A alegria em ir ao templo

    Em uma época em que a frequência ou necessidade de ir ao templo é questionada, o salmo 84 é um verdadeiro tributo à alegria em irmos à casa do Senhor.

        Salmo 84.1

        O salmista começa afirmando que os tabernáculos do Senhor dos exércitos são amáveis. O termo tabernáculo para expressar à casa de Deus remete ao tabernáculo construído por Moisés na travessia rumo à terra prometida. O tabernáculo representava a presença de Deus no meio do povo. “E porei o meu tabernáculo no meio de vós e a minha alma de vós não se enfadará. E andarei no meio de vós, e eu vos serei por Deus, e vós me serei por povo.” (Lv 26.11,12). O templo é o lugar onde Deus habita de forma especial.

     Salmos 84.2

      O salmista expressa seu anseio por ir ao templo. Ele não apenas deseja, mas desfalece por ir à casa do Senhor. A linguagem que utiliza lembra alguém com muita sede e anseia por saciá-la. Alguém em um deserto que anseia por chegar em terra habitada. Esse versículo lembra o salmo 42 “como suspira a corça pela correntes das águas, assim, por ti, ó Deus, suspira a minha alma. A minha alma tem sede de Deus, do Deus vivo; quando irei e me verei perante a face de Deus?” (Sl 42.1,2).

       Salmos 84.3

        O salmista agora usa uma ilustração divertida. Ele sente “inveja” dos pássaros por poderem construir ninhos na casa de Deus, eles podiam habitar o tempo que quisessem no templo. O salmista deseja habitar na casa de Deus da mesma forma.
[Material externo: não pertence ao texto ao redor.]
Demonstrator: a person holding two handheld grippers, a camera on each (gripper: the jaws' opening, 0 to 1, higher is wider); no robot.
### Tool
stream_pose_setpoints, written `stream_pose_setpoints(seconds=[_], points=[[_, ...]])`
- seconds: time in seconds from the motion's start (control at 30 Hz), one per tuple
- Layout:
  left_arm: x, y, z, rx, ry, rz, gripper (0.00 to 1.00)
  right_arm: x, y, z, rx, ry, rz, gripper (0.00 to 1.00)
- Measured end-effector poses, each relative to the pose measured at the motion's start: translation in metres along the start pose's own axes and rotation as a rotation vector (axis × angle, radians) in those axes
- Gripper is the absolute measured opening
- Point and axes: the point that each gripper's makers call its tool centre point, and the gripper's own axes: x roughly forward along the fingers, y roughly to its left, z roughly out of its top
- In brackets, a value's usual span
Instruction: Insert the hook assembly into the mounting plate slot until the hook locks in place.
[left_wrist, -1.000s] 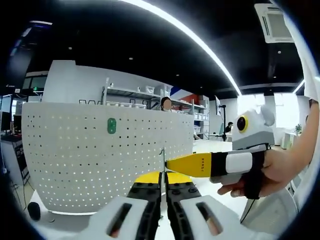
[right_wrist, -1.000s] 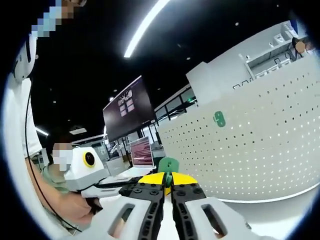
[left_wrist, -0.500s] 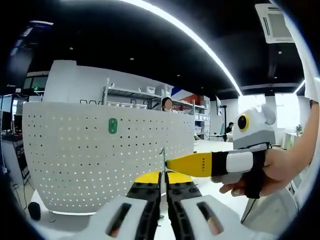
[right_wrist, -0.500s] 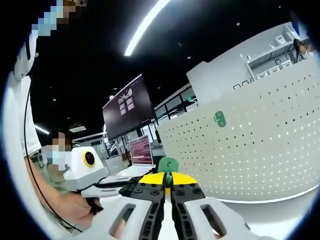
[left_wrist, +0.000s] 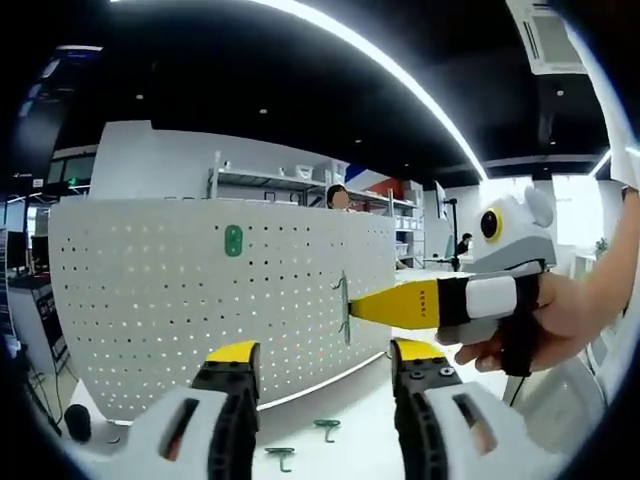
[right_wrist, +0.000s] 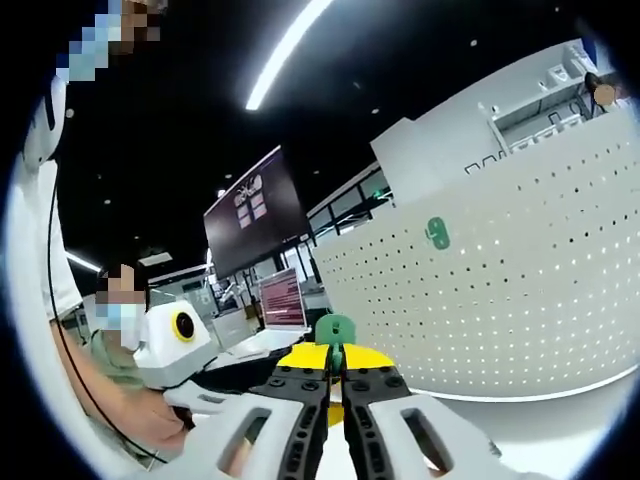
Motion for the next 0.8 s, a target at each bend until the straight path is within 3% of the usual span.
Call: stream_pose_setpoints(seconds=[0.13,0.33,0.37,0.4,0.6,0.8], points=[[0.001,0.006,-0.004,-0.016,0.012,0.019,0.81,0.0,-0.001,-0.001,0.008,0.004,-0.006,0.0],[-0.002,0.01,-0.007,-0.029,0.017,0.034,0.8,-0.001,-0.004,0.0,0.004,0.005,-0.026,0.0],[-0.002,0.01,-0.008,-0.03,0.018,0.033,0.8,-0.001,-0.005,0.001,-0.012,0.004,-0.033,0.0],[-0.002,0.01,-0.009,-0.032,0.019,0.034,0.8,-0.002,-0.009,0.001,-0.097,0.021,-0.059,0.0],[-0.004,0.012,-0.011,-0.04,0.021,0.043,0.79,-0.001,-0.013,-0.001,-0.367,0.096,-0.128,0.0],[-0.003,0.012,-0.009,-0.043,0.018,0.041,0.79,0.0,-0.014,-0.001,-0.354,0.095,-0.131,0.0]])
No versículo 10 ele diz: “pois um dia nos teus átrios vale mais que mil; prefiro estar à porta da casa do meu Deus, a permanecer nas tendas da perversidade.”

       Salmos 84.4

             Esse versículo nos transporta para a eterna habitação nos céus. O templo terrestre é apenas um vislumbre do templo celestial onde habitaremos eternamente. Não é concebível um crente rejeitar à casa do Senhor, o templo e a presença de Deus nele nos alegra pois sabemos que a nossa sede um dia será saciada, o nosso anseio pela presença do Senhor será satisfeito.

         Conclusão

        Não é necessário argumentos teológicos em favor da necessidade de irmos à igreja. Essa discussão não era nem para existir. O crente que tem sede da presença de Deus se alegra quando vai à casa do Senhor.